We hope that between the characterization in Figure 4 and the 3 videos that show movement consistent with this characterization, the reviewer will find sufficient evidence that the manufacturing process does not severely impact performance.

Second, I would like some discussion regarding the reusability of the boards. Can a tetrode that has been in the brain (and is now at least partially covered in CSF and blood) be pulled back through the PCM so that the board and PCM can be reused? Does the PCM need to be completely cleaned from the board for the next implant construction? If so, are there methods to do this?

We thank the reviewer for these questions. Yes, our devices are reusable. More specifically, the core MPSA motor and EIC Board are both reusable between implants. The external 3D printed cage is not reusable due to the acrylic adhesive used to secure it to the skull but can be remade fairly easily and inexpensively. The probes themselves are not damaged by the motor but would need to be cleaned before retraction through the boards, which is a process we had performed for acute studies of the device. But generally, as is common practice in manual tetrode drives, new tetrodes are loaded for new chronic experiments. Our practice was to clean out all the PCM between uses as it makes loading new probes through the gripper boards easier and would prevent PCM from getting onto the probe tips. We removed any remaining PCM by heating the boards above the PCM melting point and then blowing air from a compressed air canister through the gripper bores and then running a fine thread through them to ensure proper clearance.

Third, can the authors comment on what they think is a practical limit on the diameter of a cylindrical object that can be moved via this technology? It seems that at a certain size, a cylinder would require so much PCM that it might not be able to all be melted quickly enough. Can this method be used to move 200 um-diameter optic fibers? 400 um-diameter? I'm not asking the authors to rigorously test these different sizes, but rather to give some general guidance based on their experience/knowledge.

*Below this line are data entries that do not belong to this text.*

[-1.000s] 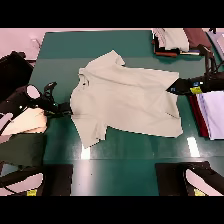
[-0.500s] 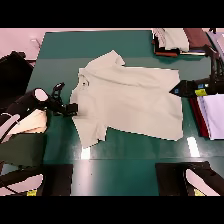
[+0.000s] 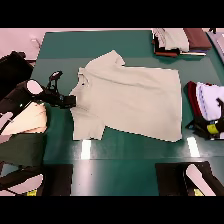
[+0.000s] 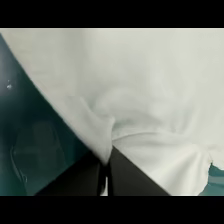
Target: Fold the shirts.
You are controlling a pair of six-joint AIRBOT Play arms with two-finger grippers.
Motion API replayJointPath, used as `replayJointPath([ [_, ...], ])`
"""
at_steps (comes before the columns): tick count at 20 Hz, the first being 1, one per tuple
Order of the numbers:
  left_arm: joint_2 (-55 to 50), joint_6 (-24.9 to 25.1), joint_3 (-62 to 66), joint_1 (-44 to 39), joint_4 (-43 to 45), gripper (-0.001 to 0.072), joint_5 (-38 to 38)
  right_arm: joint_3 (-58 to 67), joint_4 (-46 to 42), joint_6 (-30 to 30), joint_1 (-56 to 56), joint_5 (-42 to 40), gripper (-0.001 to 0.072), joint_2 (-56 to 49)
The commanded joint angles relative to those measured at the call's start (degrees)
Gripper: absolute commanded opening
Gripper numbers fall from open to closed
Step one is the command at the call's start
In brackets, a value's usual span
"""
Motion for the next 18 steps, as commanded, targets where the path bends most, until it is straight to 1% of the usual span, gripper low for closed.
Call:
replayJointPath([
  [1,0.22,0.28,0.33,-0.04,-0.17,0.0029,-0.09,-8.5,-0.81,-1.22,-4.61,-1.29,0.0499,0.2],
  [2,0.22,0.28,0.33,-0.04,-0.17,0.0029,-0.07,-9.99,0.24,-1.27,-3.41,-2.49,0.0498,0.2],
  [3,0.22,0.28,0.33,-0.02,-0.2,0.0029,0.04,-11.13,2.16,-1.33,-1.9,-3.98,0.0482,0.2],
  [4,0.22,0.28,0.33,-0.04,-0.22,0.0029,0.26,-11.65,3.91,-1.31,0.26,-5.66,0.0435,0.13],
  [6,0.22,0.28,0.33,-0.02,-0.24,0.003,0.26,-11.65,7.26,-1.18,5.38,-8.94,0.0431,-1.2],
  [8,0.24,0.28,0.33,-0.04,-0.24,0.003,0.04,-11.63,8.09,0.2,10.67,-10.95,0.0428,-4.76],
  [9,0.24,0.28,0.33,-0.02,-0.22,0.0029,-0.15,-11.3,8.02,0.15,13.14,-11.39,0.0347,-6.8],
  [10,0.24,0.28,0.33,-0.02,-0.15,0.003,-0.15,-10.25,7.98,0.02,15.96,-11.63,0.0165,-8.61],
  [11,0.66,0.28,0.35,-0.02,-0.15,0.0029,-0.11,-8.39,7.96,-0.72,18.64,-11.45,0.0066,-9.68],
  [12,1.6,0.28,0.59,-0.02,-0.11,0.0029,-0.13,-6.03,7.93,-0.76,21.14,-11.26,0.0056,-9.9],
  [13,2.86,0.28,1.36,-0.02,0.15,0.0029,-0.42,-2.89,7.96,-0.74,23.43,-11.08,0.0019,-9.14],
  [15,7.19,0.26,4.87,-0.02,1.29,0.003,-0.98,4.66,7.96,-0.74,26.71,-10.75,0.0018,-5.49],
  [18,15.87,0.24,15.61,-0.02,3.21,0.003,-0.72,21.09,7.87,-0.7,28.11,-10.93,0.0019,2.16],
])
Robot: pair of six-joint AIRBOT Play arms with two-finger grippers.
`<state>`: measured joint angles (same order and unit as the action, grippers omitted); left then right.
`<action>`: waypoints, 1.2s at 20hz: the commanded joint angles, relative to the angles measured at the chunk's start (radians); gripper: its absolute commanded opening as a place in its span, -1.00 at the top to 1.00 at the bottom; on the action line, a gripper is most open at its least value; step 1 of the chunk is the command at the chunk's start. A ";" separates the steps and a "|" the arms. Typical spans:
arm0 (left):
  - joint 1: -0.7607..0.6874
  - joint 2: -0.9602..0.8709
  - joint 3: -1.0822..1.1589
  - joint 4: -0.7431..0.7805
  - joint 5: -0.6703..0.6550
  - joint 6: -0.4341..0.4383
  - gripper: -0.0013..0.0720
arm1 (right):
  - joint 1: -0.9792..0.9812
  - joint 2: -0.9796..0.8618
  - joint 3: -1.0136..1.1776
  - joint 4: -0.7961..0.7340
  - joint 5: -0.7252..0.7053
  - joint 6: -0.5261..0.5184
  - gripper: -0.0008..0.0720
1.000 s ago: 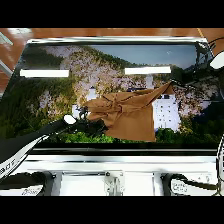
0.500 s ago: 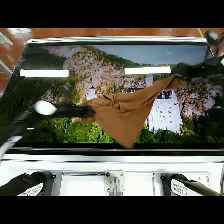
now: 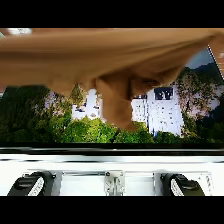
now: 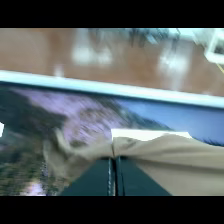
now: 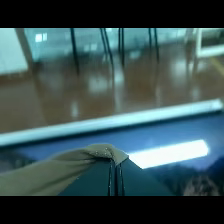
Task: Fold the shirts.
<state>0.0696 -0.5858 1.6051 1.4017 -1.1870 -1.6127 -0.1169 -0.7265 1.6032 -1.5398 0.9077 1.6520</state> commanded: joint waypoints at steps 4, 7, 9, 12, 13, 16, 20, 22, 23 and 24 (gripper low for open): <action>0.042 0.033 0.072 0.019 -0.357 0.012 0.87 | -0.001 0.197 0.004 -0.132 -0.056 0.047 0.83; 0.042 0.035 0.029 -0.048 -0.499 0.026 0.87 | -0.001 0.211 0.004 -0.157 -0.045 0.046 0.83; 0.042 0.049 -0.047 -0.113 -0.576 0.026 0.87 | 0.000 0.206 0.004 -0.171 -0.027 0.047 0.83; 0.042 0.106 -0.233 -0.214 -0.602 0.023 0.87 | 0.000 0.170 0.004 -0.170 0.015 0.046 0.83; 0.042 0.127 -0.306 -0.243 -0.602 0.009 0.86 | 0.000 0.146 0.004 -0.167 0.039 0.046 0.83; 0.042 0.168 -0.527 -0.289 -0.577 -0.009 0.86 | 0.000 0.028 0.004 -0.155 0.140 0.046 0.83; 0.042 0.131 -0.779 -0.311 -0.421 -0.024 0.87 | 0.000 -0.247 0.004 -0.003 0.021 0.049 0.83; 0.042 0.060 -0.832 -0.311 -0.290 -0.020 0.87 | 0.000 -0.405 0.004 0.108 -0.142 0.055 0.83; 0.042 0.007 -0.842 -0.311 -0.206 -0.020 0.87 | 0.000 -0.481 0.004 0.150 -0.220 0.077 0.83; 0.042 -0.048 -0.846 -0.311 -0.127 -0.020 0.87 | 0.000 -0.559 0.004 0.188 -0.290 0.099 0.83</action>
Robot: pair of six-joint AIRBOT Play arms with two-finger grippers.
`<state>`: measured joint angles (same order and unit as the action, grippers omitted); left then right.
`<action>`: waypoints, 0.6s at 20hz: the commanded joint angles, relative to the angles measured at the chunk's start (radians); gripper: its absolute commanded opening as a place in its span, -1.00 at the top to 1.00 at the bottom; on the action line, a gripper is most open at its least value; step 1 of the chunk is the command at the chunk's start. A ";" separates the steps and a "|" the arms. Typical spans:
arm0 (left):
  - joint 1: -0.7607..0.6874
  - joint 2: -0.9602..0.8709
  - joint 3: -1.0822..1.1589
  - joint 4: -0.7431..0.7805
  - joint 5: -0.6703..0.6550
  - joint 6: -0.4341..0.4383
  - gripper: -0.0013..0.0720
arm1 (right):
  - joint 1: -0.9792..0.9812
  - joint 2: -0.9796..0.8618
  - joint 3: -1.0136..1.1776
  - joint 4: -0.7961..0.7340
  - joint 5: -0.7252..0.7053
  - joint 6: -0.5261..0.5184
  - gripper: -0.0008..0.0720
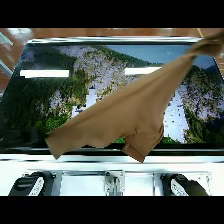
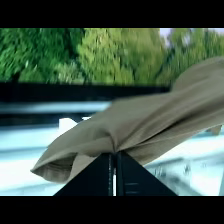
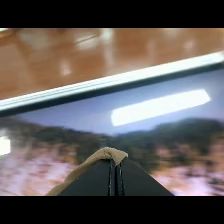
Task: Fold the shirts.
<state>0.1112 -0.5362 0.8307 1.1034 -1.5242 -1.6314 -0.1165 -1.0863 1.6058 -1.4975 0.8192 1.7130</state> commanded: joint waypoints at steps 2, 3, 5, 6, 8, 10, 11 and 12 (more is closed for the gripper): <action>0.000 -0.242 -0.071 -0.021 0.363 -0.002 0.87 | 0.000 -0.339 0.001 0.227 -0.275 0.068 0.83; 0.000 -0.314 -0.071 -0.034 0.423 -0.002 0.86 | 0.000 -0.398 0.001 0.279 -0.280 0.068 0.83; 0.000 -0.463 -0.071 -0.050 0.532 -0.001 0.87 | 0.009 -0.509 0.001 0.371 -0.249 0.067 0.83; 0.000 -0.534 -0.071 -0.050 0.577 -0.002 0.86 | 0.022 -0.550 0.001 0.385 -0.228 0.067 0.83; 0.000 -0.650 -0.070 -0.068 0.608 -0.006 0.86 | 0.055 -0.615 0.001 0.393 -0.153 0.067 0.83; 0.000 -0.726 -0.057 -0.117 0.608 -0.005 0.86 | 0.081 -0.644 0.001 0.390 -0.100 0.066 0.81; 0.001 -0.743 -0.040 -0.126 0.607 -0.002 0.85 | 0.087 -0.644 0.001 0.391 -0.099 0.066 0.57; 0.006 -0.745 -0.009 -0.124 0.599 0.001 0.56 | 0.087 -0.633 0.002 0.399 -0.102 0.066 -0.07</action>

We thank the reviewer for these questions. We focused this work on the smaller diameter neural probes, namely the twisted wire tetrode. For any of these larger diameter probes, minimizing the amount of PCM within the via between the probe and the helical heater coil would indeed be important. This would not only reduce the required heat to melt the PCM, but also reduce the lateral motion of the probe during translation, and maintain the capillary action that keeps the PCB within the via. For these reasons, the heater coil would always be carefully sized to satisfy those requirements. With larger probes, there becomes an additional consideration of the amount of heat the probe itself can conduct away from the gripper. This is based on the probe’s cross-section and thermal diffusivity characteristics, where a very thermally diffusive probe (e.g. a 1-mm metal needle) might require modifications to the process in order to fully melt the PCM in the via. While glass has a higher thermal conductivity than the insulating polymer of a tetrode, it is still low relative to metal. Therefore, moving a 200 or 400-micron optical fiber would likely work similarly well to the micropipettes we demonstrated. The key idea remains to use a short heat impulse so that the heat minimally diffuses into the probe relative to the PCM during translation. One possibility is to slightly modify thermally conductive probes by placing a less thermally diffusive sheath around them that would instead be in contact with and delays heat loss from the PCM. Alternatively, and more simply, the heating power to melt the PCM could be increased if there is no risk of melting other nearby grippers. We have added these considerations to the revised Discussion.